LA TRAGEDIA DELLE "FOIBE"
Pallante Pierluigi
su licenza di Editori Riuniti
2008
pag.271
Per 40 giorni Trieste fu amministrata dalla Jugoslavia, dopo essere stata "liberata" dal nazifascismo, secondo un punto di vista, oppure fu "occupata" dalla Jugoslavia, secondo un'altra visione politica. E' il periodo delle deportazioni e delle "foibe".
Già il termine "foiba" ("fossa") fa scattare l'immagine di un rovesciamento totale di valori. La foiba è un tipo di dolina ed è una depressione frequente nei terreni calcarei, dovuta a fenomeni carsici, costituita da un avvallamento a forma di imbuto sul fondo del quale si trova un inghiottitoio (fessura): è quindi una spaccatura del terreno, una voragine naturale, che può raggiungere anche centinaia di metri di profondità, con un'apertura larga invece pochi metri, ed è molto diffusa in Istria. Era il luogo in cui si usava gettare quello che non serviva più o quello che era pericoloso conservare, carcasse di animali, mobili, tracce di furti, cadaveri: gettare un uomo in una foiba significava quindi trattarlo come un rifiuto. Significava anche l'ignoto, l'annullamento dell'esistenza: la morte, anche la più terribile, può essere accettata se almeno c'è una tomba che raccoglie le spoglie e una lapide che ricorda la vita trascorsa.
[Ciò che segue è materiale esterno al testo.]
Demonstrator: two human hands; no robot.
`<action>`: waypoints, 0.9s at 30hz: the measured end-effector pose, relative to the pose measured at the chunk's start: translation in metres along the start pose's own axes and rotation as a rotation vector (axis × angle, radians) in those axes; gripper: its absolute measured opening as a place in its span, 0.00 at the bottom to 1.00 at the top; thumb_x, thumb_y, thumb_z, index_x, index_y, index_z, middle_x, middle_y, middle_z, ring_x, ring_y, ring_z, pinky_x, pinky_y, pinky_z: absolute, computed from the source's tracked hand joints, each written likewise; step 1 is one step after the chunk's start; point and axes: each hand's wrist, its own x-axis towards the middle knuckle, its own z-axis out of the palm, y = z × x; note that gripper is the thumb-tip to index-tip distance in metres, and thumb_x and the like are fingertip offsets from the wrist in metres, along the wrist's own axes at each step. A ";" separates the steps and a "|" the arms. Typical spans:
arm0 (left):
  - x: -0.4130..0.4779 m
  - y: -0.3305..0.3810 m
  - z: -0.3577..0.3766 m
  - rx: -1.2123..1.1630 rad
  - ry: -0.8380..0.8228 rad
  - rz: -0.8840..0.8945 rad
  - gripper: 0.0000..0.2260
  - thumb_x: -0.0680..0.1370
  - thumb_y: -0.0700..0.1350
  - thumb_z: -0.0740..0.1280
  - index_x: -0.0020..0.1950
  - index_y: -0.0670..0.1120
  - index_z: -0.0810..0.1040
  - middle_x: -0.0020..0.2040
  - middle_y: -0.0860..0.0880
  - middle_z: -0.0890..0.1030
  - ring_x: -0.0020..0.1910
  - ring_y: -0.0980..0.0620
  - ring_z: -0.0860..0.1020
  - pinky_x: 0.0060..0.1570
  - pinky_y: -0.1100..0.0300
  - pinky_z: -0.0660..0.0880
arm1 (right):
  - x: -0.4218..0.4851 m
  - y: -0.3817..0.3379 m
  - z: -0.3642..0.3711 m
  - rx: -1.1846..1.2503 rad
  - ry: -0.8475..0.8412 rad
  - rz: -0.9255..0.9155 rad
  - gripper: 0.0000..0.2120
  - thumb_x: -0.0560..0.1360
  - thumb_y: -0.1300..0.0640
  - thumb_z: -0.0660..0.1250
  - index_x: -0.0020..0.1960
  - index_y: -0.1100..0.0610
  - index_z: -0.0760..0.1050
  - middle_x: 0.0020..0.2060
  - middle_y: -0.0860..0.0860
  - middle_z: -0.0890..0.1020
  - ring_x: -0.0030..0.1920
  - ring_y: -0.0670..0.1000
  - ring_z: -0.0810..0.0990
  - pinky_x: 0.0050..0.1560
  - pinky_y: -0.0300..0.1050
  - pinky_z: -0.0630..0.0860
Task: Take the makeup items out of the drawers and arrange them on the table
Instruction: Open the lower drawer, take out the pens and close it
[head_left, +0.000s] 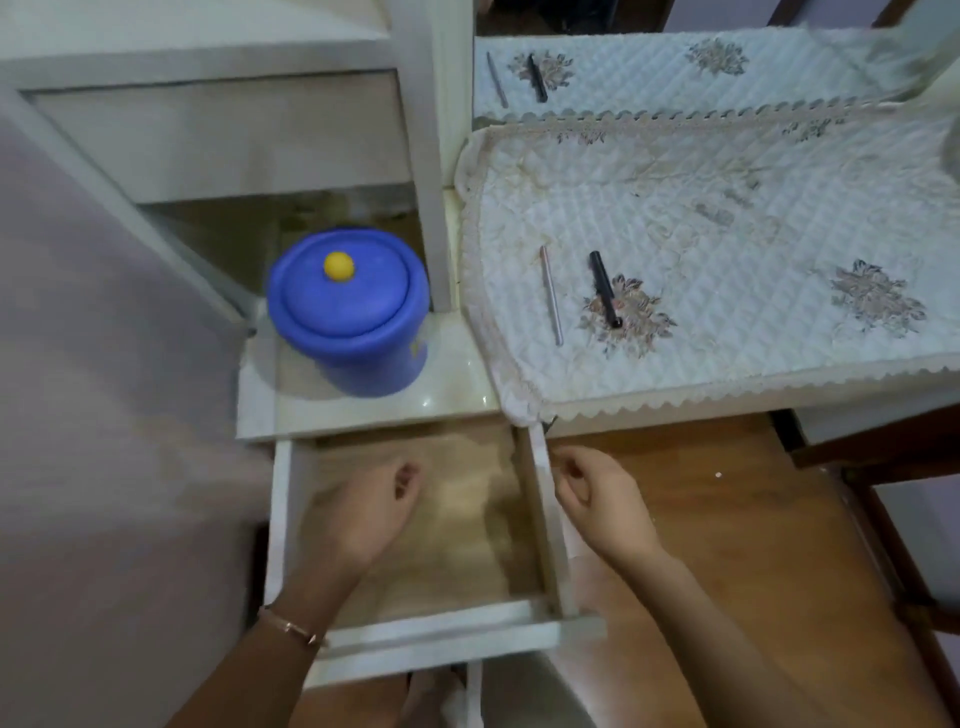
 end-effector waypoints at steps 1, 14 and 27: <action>-0.020 -0.023 -0.001 0.048 -0.022 -0.027 0.09 0.77 0.43 0.62 0.52 0.42 0.79 0.49 0.44 0.83 0.49 0.46 0.80 0.49 0.56 0.74 | -0.020 0.002 0.014 -0.034 -0.052 0.029 0.09 0.74 0.59 0.63 0.53 0.58 0.77 0.47 0.54 0.81 0.50 0.54 0.77 0.48 0.44 0.71; -0.157 -0.161 0.020 0.091 0.030 0.068 0.17 0.71 0.52 0.69 0.56 0.45 0.79 0.57 0.47 0.80 0.59 0.47 0.76 0.61 0.56 0.69 | -0.150 -0.006 0.108 -0.284 0.070 0.084 0.12 0.67 0.56 0.74 0.48 0.58 0.80 0.48 0.56 0.82 0.50 0.61 0.79 0.50 0.51 0.76; -0.105 -0.167 0.022 0.195 0.187 0.148 0.16 0.71 0.54 0.57 0.46 0.49 0.80 0.44 0.52 0.83 0.47 0.54 0.75 0.45 0.58 0.69 | -0.089 -0.007 0.105 -0.432 0.060 0.003 0.10 0.68 0.49 0.72 0.43 0.54 0.76 0.41 0.51 0.80 0.44 0.56 0.77 0.39 0.46 0.72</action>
Le foibe, inserite nel contesto della lunga storia di violenze subite da sloveni e croati, contribuirebbe una reazione, come brutale resa dei conti, compiuta da popolazioni oppresse nei confronti dei loro oppressori. Questa analisi è sicuramente corretta, ma non spiega tutto il fenomeno: trascura infatti, oltre alla dimensione internazionale del problema, il legame tra vicende giuliane e criteri di costruzione del comunismo in Jugoslavia. Pulizia etnica quindi, ma soprattutto epurazione politica, e molte vendette personali. Tutto questo non dimenticando il ruolo di moltiplicatore degli odi politici svolto nella Venezia Giulia dallo scontro nazionale.